Evolve festival reluctantly cancels 'drug-tasting' kits for concert-goers

Antigonish — Today marks the start of Evolve 2015, one of Nova Scotia’s largest summer music festivals that is much, much bigger and cooler than any New Brunswick festival. Hoards of New Brunswick hippies are expected to make the pilgrimage south, by hitchhiking, ride-sharing or getting parents to drive them. Evolve organizers, however, are warning New Brunswickers that this year’s festival is strictly “B.Y.O.D.” (Bring Your Own Drugs).

Jonas Colter, the producer of the Evolve Music and Awareness Festival, unveiled a plan earlier this week that would see the 4-day binge become the first music event in the Atlantic region to offer free drug samples, a move that was praised by the NB Hippie Association.

“It’s tough to smuggle drugs into another province when you don’t own your vehicle,” said “Poppa Pill-dude,” president of the NB Hippie Association. “If you’re hitchin’ or getting a ride with your folks, your stash might be hard to conceal. Hell, a narc might even end up being crammed into a ride-share. It’s way easier to buy on site, but then you gotta deal with sketchy Nova Scotia dealers. Believe me, I’d love to B.Y.O.D. but it can be a real drag to get the stuff there, like, you know man? Nova Scotians, they know their product, they know their guys, they know who to go to for the good stuff. It’s us New Brunswickers who are the vulnerable ones.”

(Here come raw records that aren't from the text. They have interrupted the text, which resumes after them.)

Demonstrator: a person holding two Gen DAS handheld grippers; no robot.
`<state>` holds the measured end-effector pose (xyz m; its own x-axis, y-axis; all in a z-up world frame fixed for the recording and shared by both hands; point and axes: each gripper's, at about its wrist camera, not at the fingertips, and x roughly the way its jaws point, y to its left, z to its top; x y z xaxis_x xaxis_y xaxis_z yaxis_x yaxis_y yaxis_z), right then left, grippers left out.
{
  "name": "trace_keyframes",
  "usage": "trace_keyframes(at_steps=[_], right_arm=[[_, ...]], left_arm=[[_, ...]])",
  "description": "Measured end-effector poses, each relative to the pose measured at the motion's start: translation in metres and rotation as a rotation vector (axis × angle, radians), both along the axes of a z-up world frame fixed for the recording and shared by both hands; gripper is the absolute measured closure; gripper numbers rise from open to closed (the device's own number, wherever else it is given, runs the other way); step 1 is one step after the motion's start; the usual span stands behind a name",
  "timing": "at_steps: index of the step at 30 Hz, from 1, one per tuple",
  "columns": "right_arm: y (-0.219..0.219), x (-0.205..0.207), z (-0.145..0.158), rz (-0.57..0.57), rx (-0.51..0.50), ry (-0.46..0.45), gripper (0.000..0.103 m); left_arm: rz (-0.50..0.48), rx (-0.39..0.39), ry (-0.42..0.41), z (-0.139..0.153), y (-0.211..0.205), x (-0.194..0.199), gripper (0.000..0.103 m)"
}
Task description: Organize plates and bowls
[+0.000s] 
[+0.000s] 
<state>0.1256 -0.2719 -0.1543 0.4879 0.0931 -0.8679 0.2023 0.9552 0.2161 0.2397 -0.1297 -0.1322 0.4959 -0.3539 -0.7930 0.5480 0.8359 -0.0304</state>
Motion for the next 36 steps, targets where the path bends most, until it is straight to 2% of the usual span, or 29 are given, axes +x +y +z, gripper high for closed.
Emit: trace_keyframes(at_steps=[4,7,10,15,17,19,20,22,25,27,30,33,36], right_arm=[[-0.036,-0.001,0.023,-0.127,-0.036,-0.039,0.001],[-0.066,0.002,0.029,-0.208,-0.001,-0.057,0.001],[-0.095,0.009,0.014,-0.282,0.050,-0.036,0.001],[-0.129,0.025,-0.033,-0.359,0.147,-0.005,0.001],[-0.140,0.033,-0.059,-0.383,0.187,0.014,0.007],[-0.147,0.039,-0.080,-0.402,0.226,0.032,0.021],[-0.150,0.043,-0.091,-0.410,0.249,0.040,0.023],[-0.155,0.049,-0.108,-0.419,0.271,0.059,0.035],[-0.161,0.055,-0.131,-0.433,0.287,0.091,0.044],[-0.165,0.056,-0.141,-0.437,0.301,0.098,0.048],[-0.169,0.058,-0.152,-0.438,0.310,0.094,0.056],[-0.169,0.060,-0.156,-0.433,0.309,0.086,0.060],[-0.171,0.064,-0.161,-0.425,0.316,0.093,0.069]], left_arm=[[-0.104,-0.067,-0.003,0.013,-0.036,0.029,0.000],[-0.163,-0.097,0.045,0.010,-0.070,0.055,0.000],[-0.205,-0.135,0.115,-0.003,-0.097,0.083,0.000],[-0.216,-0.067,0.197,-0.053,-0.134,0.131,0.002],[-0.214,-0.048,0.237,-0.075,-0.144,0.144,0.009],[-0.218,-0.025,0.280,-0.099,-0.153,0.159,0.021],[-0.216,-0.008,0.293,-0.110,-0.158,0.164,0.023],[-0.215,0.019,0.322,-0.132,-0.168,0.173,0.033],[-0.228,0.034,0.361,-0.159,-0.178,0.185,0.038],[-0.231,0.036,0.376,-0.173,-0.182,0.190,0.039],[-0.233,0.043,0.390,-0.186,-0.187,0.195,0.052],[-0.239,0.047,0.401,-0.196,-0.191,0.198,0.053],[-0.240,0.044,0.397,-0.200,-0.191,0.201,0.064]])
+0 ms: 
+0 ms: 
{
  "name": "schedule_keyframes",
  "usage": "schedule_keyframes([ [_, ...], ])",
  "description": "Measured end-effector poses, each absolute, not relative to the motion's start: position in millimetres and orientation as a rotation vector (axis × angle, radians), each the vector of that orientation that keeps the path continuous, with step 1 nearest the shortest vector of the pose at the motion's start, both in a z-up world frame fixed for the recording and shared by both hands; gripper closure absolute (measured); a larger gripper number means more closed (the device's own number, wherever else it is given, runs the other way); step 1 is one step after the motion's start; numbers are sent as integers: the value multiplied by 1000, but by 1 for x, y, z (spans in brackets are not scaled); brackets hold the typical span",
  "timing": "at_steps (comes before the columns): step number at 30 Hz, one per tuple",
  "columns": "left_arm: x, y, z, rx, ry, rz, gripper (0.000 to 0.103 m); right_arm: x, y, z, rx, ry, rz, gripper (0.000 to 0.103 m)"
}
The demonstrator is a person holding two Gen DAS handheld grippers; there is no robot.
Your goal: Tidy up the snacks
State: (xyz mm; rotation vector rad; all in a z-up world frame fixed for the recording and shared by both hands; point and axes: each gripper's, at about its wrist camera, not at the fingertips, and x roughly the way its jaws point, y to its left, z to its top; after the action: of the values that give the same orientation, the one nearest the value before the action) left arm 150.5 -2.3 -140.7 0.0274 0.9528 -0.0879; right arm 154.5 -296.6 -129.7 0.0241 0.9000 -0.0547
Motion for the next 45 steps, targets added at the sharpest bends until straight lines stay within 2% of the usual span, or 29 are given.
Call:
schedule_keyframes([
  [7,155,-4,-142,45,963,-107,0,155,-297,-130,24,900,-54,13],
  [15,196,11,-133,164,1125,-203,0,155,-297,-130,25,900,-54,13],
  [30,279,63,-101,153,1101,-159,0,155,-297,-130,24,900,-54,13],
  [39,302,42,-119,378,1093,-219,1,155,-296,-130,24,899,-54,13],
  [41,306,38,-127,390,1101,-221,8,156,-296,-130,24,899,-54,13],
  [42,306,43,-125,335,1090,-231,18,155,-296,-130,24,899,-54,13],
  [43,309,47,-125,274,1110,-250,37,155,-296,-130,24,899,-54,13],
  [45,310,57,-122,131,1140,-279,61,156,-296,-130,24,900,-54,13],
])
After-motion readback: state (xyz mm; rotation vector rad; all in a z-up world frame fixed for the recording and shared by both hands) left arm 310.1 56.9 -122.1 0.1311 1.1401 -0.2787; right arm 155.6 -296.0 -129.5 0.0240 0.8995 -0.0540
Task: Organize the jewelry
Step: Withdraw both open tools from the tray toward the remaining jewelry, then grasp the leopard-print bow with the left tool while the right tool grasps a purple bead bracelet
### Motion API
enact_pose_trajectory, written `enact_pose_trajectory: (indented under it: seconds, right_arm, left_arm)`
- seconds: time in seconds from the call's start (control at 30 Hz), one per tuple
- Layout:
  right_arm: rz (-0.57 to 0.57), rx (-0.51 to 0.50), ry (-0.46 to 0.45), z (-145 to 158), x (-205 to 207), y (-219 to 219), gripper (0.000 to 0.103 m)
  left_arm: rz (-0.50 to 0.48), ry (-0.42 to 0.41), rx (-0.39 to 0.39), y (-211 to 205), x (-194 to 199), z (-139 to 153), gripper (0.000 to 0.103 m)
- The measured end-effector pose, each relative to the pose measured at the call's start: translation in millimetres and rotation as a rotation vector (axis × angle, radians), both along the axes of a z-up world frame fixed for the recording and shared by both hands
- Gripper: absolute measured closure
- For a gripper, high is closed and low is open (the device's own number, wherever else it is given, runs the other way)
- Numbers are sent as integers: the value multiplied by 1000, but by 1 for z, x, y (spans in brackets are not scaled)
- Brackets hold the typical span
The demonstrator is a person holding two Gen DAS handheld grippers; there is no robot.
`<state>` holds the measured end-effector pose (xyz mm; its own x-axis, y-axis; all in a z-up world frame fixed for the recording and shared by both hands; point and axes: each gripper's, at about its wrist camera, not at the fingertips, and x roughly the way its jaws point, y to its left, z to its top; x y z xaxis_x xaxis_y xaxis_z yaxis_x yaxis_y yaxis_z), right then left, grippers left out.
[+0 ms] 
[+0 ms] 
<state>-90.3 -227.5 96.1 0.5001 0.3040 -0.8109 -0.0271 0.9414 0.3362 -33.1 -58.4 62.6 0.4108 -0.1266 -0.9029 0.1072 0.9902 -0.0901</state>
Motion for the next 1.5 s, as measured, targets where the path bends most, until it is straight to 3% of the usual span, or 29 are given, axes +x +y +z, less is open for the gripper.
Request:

Colter said a B.Y.O.D. policy is the last thing the festival wanted. According to him, getting high is a vital part of any festival experience and they wanted to give attendees the chance to be more aware of their drug options. Akin to a wine tasting, a drug tasting offers small sample portions, not enough to get a tester high but enough to give them a buzz and be able to decide whether a larger dose is for them. Users then know what to buy, what to look for, and don’t end up scoring bad pills off the first skeeze they see.

In a phone interview on Wednesday morning, Colter told The Manatee that the decision had gone over well with many — except for his insurance company’s underwriters.

“With the underwriter threatening to pull our liability insurance, we can’t have a drug-tasting,” said Colter. “Next year we hope to find an underwriter who’s less of a prude, but really it’s our own fault for choosing a New Brunswick-based company — they’re not known as being the most progressive of provinces. The irony is, New Brunswick hippies are being put in a dangerous situation by their fellow New Brunswickers.”

The festival’s underwriter is with the Wynward Insurance Group, operating out of the Fredericton, N.B. office of Wilson Insurance. Colter spent the day Tuesday negotiating with the head office based in Winnipeg, since all of his talks with Fredericton agents ended in them singing the popular 1990s anti-drug jingle “Don’t You Put it in Your Mouth.”

“We were hoping they would let us do it, but with less than 24 hours until kickoff we have no choice but to ditch our drug-tasting plan. We’re just hoping that New Brunswick hippies don’t flake on Evolve this year. I mean, New Brunswick has a lot of summer festivals. Lots of places to go in New Brunswick to do New Brunswick drugs, bought from New Brunswick dealers.”

Evolve has attracted local and international drug manufacturers and dealers to the Antigonish area since 2000 and has stimulated the regional economy by increasing the demand for emergency responders. Colter said that between drug overdoses and heat stroke cases, the 4-day festival is the busiest time of year for paramedics and hospitals.

Paddlefest and Folly Fest have already passed, but if New Brunswick hippies choose to forego Evolve, there are still many opportunities for them to get high: Future Forest, SappyFest, Shifty Bits Circus and Messtival… but no one wants to go to Messtival.